More broadly, proponents of anti-currency manipulation measures in trade deals talk as if currency manipulation is a shortcut to prosperity. It’s not. Long-run growth is determined by a country’s productivity. Reducing the value of one’s currency makes imports more expensive for one’s own consumers and businesses, offsetting the supposed benefits of an undervalued currency in encouraging exports. Meanwhile, we benefit from a strong dollar, and the greater variety and lower cost of products that come with it. Policies that block trade again would be self-harming by reducing the benefits for Americans, notably the gains from trade that make family incomes go further at the checkout register (a point illustrated in past research by President Obama’s chief economist).
Trade politics are always tough. The benefits are spread widely, while the smaller number of people made worse off from increased competition naturally speak out and present a coordinated and sympathetic message. Moreover, past trade deals have sometimes oversold the short-term gains. TPP will spur long-term productivity and raise Americans’ incomes over time, and jobs will be gained as U.S. firms take advantage of opportunities in expanded markets. But the agreement is not a fix for the currently unemployed. Still, trade deals over time mean better jobs, more choices, and a bigger economic pie—providing a greater ability to address policymakers’ distributional concerns.

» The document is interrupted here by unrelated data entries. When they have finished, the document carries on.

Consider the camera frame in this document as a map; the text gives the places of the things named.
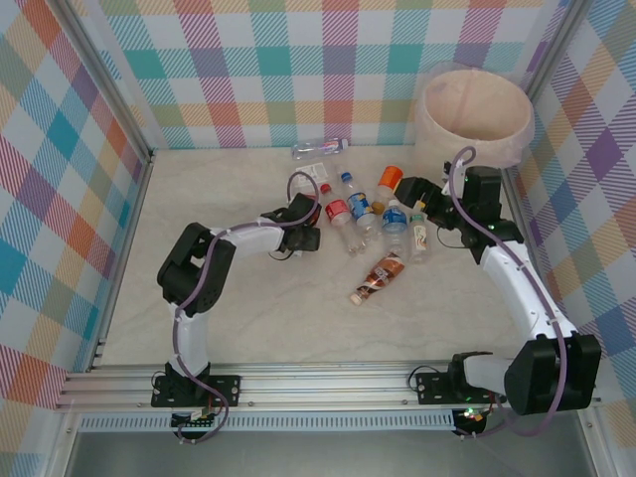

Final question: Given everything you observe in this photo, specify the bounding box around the blue label water bottle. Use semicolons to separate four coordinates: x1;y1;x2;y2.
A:
381;198;411;259

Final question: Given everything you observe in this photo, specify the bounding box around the small green cap bottle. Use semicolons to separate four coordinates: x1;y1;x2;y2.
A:
407;212;432;265

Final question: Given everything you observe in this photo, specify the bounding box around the orange bottle brown cap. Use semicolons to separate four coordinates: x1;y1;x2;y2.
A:
372;165;404;214

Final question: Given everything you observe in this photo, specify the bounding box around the red label cola bottle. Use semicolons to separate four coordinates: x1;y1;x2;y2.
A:
319;182;367;257

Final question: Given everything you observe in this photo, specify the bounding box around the blue yellow label bottle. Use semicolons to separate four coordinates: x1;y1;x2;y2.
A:
340;171;383;239

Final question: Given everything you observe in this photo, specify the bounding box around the brown coffee drink bottle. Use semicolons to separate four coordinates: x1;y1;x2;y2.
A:
350;251;407;305

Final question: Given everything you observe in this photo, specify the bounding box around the beige round bin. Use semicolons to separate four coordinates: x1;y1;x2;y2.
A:
414;62;537;170

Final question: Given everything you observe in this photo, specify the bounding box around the flattened clear container white label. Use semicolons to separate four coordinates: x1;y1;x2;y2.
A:
289;162;333;198

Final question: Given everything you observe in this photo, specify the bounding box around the clear bottle purple pink label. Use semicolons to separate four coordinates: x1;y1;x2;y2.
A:
290;137;350;161

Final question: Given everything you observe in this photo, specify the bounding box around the small circuit board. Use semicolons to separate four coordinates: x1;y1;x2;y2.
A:
454;405;493;432
170;409;220;432

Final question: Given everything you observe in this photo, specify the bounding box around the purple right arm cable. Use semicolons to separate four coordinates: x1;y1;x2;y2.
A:
449;146;570;441

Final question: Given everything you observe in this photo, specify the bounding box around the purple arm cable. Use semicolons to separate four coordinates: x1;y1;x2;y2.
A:
171;171;323;445
449;146;570;441

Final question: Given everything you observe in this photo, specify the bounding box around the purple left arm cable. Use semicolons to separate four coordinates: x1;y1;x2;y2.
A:
171;171;323;445

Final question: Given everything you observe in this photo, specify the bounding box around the long aluminium base rail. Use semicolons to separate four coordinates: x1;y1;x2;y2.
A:
58;361;603;412

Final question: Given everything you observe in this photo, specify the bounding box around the aluminium frame post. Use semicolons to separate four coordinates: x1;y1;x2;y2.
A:
525;0;596;100
59;0;156;168

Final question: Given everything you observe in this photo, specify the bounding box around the aluminium table edge rail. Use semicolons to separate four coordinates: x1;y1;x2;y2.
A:
88;151;156;372

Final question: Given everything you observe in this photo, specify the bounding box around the white slotted cable duct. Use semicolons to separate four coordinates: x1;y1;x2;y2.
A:
78;409;457;434

Efforts to have trade agreements address supposed currency manipulation are misguided, both because they will hinder U.S. monetary policymaking and because they will likely kill the TPP. This might be the underlying motivation of the proposals, but this is an outcome that will ultimately hurt American families and undercut our global leadership.
Swagel, a professor at the University of Maryland’s School of Public Policy, was assistant secretary for economic policy at the Treasury Department from December 2006 to January 2009.